In this assessment task students demonstrate their understanding of pain management by developing a behavioural management plan, including appropriate strategies for behaviour change and adherence. Particular emphasis is placed on therapeutic education and pacing strategies.

Objective(s):

This task is aligned with the following subject learning objectives:

04, 06, 08, 15, 17, 18, 19, 25, 27 and 30

This task is aligned with the following course learning outcomes:

01.01, 01.02, 02.05, 02.09, 03.06 and 04.03

Type: Case study
Groupwork: Individual
Weight: 30%
Length:

Students will have 1 week to complete the assignment.

Criteria:

Please refer to Canvas for the marking criteria for this assessment task. (Marks in bold add up to 30%).

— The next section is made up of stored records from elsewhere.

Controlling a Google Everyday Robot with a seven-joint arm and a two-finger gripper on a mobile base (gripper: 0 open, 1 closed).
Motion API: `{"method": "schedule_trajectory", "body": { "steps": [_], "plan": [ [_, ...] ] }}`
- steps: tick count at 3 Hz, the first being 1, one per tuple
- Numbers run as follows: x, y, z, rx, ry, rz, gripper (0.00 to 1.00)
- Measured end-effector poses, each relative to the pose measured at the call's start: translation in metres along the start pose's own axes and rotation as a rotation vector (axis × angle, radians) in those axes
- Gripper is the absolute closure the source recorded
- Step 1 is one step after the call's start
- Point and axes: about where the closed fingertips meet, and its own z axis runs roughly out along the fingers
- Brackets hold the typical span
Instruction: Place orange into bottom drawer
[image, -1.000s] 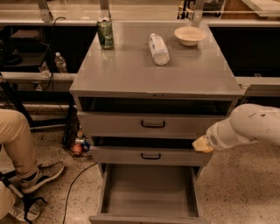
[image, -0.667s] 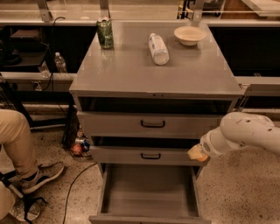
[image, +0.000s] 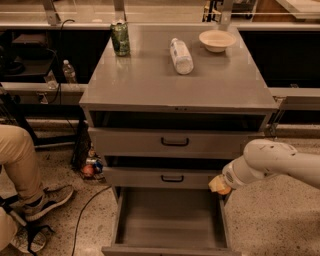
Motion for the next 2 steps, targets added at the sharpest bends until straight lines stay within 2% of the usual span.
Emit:
{"method": "schedule_trajectory", "body": {
  "steps": [1, 2],
  "plan": [
    [0.009, 0.003, 0.026, -0.029, 0.031, 0.021, 1.00],
    [0.028, 0.007, 0.080, -0.069, 0.084, 0.071, 1.00]
  ]
}}
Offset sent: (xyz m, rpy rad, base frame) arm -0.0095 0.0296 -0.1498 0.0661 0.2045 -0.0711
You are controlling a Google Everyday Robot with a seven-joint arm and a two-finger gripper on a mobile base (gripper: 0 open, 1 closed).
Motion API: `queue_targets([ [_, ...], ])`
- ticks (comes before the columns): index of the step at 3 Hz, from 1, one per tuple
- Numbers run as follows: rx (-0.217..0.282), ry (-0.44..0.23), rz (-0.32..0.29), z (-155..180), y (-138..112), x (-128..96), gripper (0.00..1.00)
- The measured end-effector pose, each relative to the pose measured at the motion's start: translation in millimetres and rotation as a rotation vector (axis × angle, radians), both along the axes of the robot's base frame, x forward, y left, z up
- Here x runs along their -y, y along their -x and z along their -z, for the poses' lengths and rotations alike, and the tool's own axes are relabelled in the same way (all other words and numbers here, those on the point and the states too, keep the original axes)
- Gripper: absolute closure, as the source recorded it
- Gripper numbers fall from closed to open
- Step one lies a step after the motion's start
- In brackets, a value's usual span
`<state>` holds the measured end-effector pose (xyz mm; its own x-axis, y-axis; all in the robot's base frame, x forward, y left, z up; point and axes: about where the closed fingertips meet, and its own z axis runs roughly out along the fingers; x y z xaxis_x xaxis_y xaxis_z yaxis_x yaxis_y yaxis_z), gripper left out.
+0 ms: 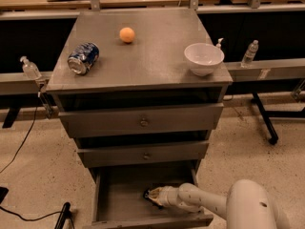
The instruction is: Pick rxbar blueberry from bottom drawer and place on counter
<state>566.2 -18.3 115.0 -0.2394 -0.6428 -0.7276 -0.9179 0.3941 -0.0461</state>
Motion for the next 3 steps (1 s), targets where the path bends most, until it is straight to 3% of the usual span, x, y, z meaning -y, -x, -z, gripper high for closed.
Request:
queue_targets([
  [1,0.000,0.000,0.000,-0.8,0.0,0.0,1.00],
  [3,0.079,-0.121,0.060,-42.5,-30.1,14.8,1.00],
])
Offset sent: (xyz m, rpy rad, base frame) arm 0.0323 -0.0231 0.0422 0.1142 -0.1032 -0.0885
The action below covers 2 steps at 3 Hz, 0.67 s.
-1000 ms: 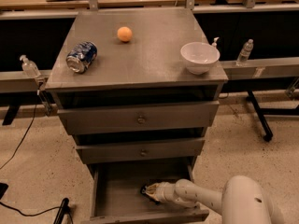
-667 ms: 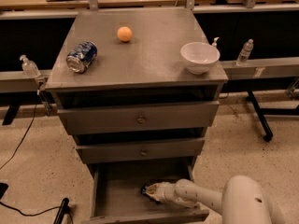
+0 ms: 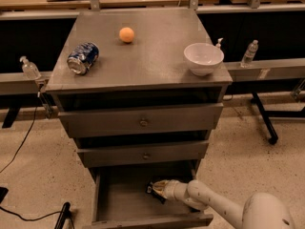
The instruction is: Pick rxbar blueberry from bottom drawer and place on counter
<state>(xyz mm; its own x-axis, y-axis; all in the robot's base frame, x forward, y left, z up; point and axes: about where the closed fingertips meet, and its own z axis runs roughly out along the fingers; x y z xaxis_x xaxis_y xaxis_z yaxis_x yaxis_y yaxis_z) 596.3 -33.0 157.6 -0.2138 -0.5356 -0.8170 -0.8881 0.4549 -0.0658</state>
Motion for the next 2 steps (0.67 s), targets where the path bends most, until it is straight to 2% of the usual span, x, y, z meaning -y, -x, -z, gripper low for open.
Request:
queue_targets([
  [1,0.035,-0.051,-0.018,-30.7,-14.0,0.8,1.00],
  [2,0.005,-0.071,-0.062,-42.5,-20.1,-5.1,0.99],
])
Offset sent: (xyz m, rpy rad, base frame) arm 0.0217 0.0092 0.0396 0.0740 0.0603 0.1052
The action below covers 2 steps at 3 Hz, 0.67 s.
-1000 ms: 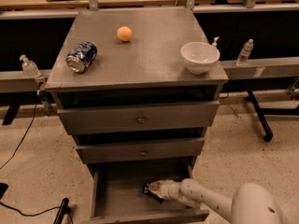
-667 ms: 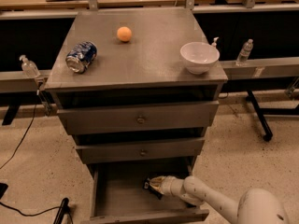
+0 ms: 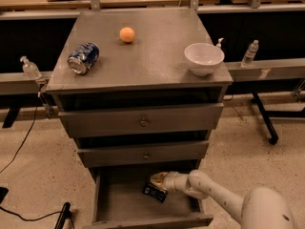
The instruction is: Pick rxbar blueberry from bottom drawer and place on counter
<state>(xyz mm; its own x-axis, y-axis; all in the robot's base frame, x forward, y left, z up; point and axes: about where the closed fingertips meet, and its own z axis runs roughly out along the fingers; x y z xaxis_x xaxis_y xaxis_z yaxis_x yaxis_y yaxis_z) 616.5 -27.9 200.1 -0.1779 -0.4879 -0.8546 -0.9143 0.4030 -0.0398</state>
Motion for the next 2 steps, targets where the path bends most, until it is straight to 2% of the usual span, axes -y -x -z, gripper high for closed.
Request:
queue_targets([
  [1,-0.049,0.030,-0.015,8.0,2.6,0.0,0.76],
  [2,-0.089,0.039,0.005,20.8,11.1,9.5,0.54],
])
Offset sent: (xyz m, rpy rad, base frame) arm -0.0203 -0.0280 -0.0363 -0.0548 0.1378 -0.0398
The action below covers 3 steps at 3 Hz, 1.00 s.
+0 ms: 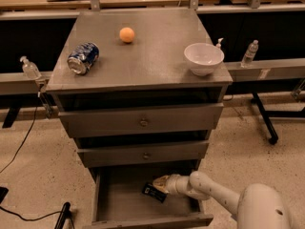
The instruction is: Pick rxbar blueberry from bottom drawer and place on counter
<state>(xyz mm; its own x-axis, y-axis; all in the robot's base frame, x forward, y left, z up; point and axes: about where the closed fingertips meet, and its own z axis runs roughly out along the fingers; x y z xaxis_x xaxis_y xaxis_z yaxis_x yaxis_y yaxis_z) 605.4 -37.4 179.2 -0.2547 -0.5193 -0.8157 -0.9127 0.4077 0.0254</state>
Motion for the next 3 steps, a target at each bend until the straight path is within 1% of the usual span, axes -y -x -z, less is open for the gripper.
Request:
queue_targets([
  [1,-0.022,0.000,0.022,9.1,8.7,9.0,0.30],
  [2,-0.038,0.002,0.028,16.3,15.0,12.4,0.08],
  [3,-0.060,0.010,0.025,25.9,21.2,12.7,0.00],
])
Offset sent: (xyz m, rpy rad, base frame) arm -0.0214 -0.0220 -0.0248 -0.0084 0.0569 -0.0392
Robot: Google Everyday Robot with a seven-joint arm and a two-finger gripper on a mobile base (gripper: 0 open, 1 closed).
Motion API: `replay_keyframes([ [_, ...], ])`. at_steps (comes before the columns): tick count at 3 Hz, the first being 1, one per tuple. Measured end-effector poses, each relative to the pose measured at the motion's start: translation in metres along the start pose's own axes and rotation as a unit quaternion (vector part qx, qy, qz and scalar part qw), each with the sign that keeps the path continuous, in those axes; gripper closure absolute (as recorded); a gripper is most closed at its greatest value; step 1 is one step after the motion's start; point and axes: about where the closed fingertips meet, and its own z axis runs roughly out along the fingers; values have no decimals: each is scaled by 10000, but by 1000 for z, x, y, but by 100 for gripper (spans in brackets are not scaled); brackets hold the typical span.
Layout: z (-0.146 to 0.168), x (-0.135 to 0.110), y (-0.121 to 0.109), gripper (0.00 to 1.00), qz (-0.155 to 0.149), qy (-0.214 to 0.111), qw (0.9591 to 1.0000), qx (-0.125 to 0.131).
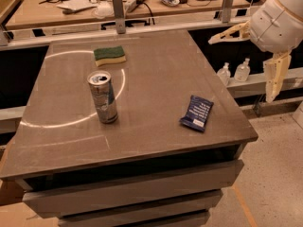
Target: Pick rxbar blueberry
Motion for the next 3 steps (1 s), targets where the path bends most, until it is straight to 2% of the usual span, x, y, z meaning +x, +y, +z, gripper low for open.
replay_keyframes([
  [1,17,-14,-4,0,-425,-367,9983,-177],
  [2,39,-27,-8,0,-820,-648,9937,-394],
  [3,70,-38,-14,0,-1304,-699,9874,-553],
])
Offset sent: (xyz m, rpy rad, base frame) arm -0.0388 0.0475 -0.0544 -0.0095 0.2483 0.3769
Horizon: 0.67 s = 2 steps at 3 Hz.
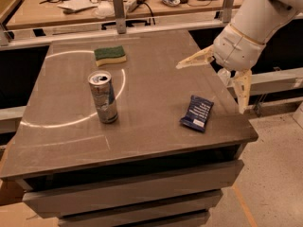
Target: Pick rxbar blueberry
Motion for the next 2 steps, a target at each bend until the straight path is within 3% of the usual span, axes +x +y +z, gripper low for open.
replay_keyframes([
  [1,7,1,-10,0,-113,48,9999,38],
  [2,29,-7,-17,0,-929,28,9947,-433],
])
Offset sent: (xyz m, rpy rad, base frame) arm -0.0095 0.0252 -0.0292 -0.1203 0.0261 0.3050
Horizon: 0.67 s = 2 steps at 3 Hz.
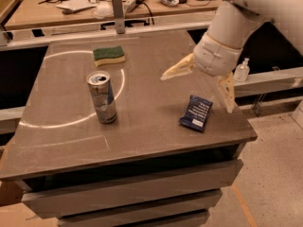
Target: Pick rxbar blueberry
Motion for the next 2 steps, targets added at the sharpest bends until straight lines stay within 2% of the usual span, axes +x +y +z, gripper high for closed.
replay_keyframes([
  [1,13,-4,-6,0,-556,32,9977,-381],
  [2,20,-8,-1,0,-751,206,9948,-654],
])
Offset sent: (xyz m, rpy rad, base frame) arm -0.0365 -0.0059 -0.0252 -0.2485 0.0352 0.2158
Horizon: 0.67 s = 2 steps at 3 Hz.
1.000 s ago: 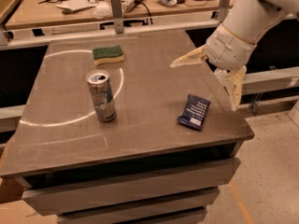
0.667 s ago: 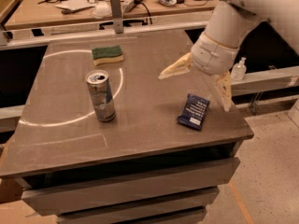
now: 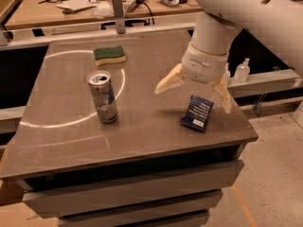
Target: Pick rxbar blueberry
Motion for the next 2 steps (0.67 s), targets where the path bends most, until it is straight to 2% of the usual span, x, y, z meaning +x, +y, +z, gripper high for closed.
replay_keyframes([
  [1,8,-2,15,0,164,235,9992,-279],
  [2,11,3,33,0,400,441,9973,-438],
])
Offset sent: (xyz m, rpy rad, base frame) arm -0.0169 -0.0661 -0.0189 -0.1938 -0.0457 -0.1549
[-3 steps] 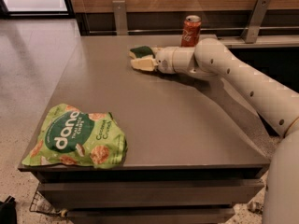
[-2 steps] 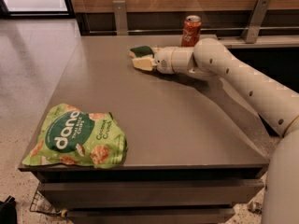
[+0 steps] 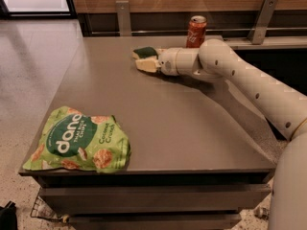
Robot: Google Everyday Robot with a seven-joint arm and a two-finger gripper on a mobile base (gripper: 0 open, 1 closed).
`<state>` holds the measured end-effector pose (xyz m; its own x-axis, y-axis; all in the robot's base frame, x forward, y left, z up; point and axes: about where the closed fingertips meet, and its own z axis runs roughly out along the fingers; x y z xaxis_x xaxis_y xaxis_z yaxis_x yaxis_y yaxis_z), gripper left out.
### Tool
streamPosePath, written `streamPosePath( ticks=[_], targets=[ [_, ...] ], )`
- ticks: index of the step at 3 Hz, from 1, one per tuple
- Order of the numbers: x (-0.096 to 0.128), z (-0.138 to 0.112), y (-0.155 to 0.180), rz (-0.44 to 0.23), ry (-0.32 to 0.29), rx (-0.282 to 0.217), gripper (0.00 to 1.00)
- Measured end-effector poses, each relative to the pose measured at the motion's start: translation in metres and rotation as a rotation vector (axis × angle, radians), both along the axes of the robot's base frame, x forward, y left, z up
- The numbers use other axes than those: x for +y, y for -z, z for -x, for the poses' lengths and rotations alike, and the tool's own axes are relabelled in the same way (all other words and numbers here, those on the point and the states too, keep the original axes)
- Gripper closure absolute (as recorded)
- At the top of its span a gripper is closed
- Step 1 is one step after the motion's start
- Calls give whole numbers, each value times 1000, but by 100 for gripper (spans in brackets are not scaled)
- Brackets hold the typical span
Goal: Move sponge near green rice chip bag
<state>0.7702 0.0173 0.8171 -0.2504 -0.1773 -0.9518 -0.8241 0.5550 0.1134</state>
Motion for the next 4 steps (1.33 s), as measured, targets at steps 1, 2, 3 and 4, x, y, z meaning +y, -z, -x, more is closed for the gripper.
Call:
streamPosePath(
  ticks=[1,2,3,4],
  targets=[
    [-4,5,-13,-16,-30,-7,100],
    [-27,29,-38,-10,-60,-33,100],
    [-58,64,-63,6,-83,-70,100],
    [-86,108,-83,30,-94,-84,100]
  ],
)
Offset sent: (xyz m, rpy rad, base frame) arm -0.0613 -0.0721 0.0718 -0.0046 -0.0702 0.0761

Assessment task 3: Pain education verbal assessment

Intent:

This task assesses student ability to educate patients about pain. It relates to ongoing practice activities throughout the semester, and reflects current care guidelines for physiotherapy practice.

Objective(s):

This task is aligned with the following subject learning objectives:

06, 17, 18, 27, 30 and 39

This task is aligned with the following course learning outcomes:

01.01, 01.02, 02.05, 03.06 and 04.03

Type: Demonstration
Groupwork: Individual
Weight: 40%
Length:

Six minutes

Criteria:

Please refer to Canvas for the marking criteria for this assessment task.

Minimum requirements

In order to pass the subject, you are required to:

  • Complete all assessments items
  • Pass assessment task 1
  • Achieve an overall grade of ≥ 50%
  • Attend a minimum of 85% of classes
  • Attend oral defence interview if required

Required texts

Coursework Assessments Policy

Procedures for assessment of Coursework Subjects

Graduate School of Health Policy, Guidelines and Procedures (login required)

Recommended texts

Explain Pain Supercharged The Clinicians Manual. Moseley GL and Butler DS. (2017) Noigroup Publications. Adelaide

Moseley GL, Butler DS, Beams TB and Giles TJ (2012) The graded motor imagery handbook. Sydney: Noigroup publications.

Moseley GL and Butler DS (2015) The Explain Pain Handbook: Protectometer. Sydney: Noigroup publications.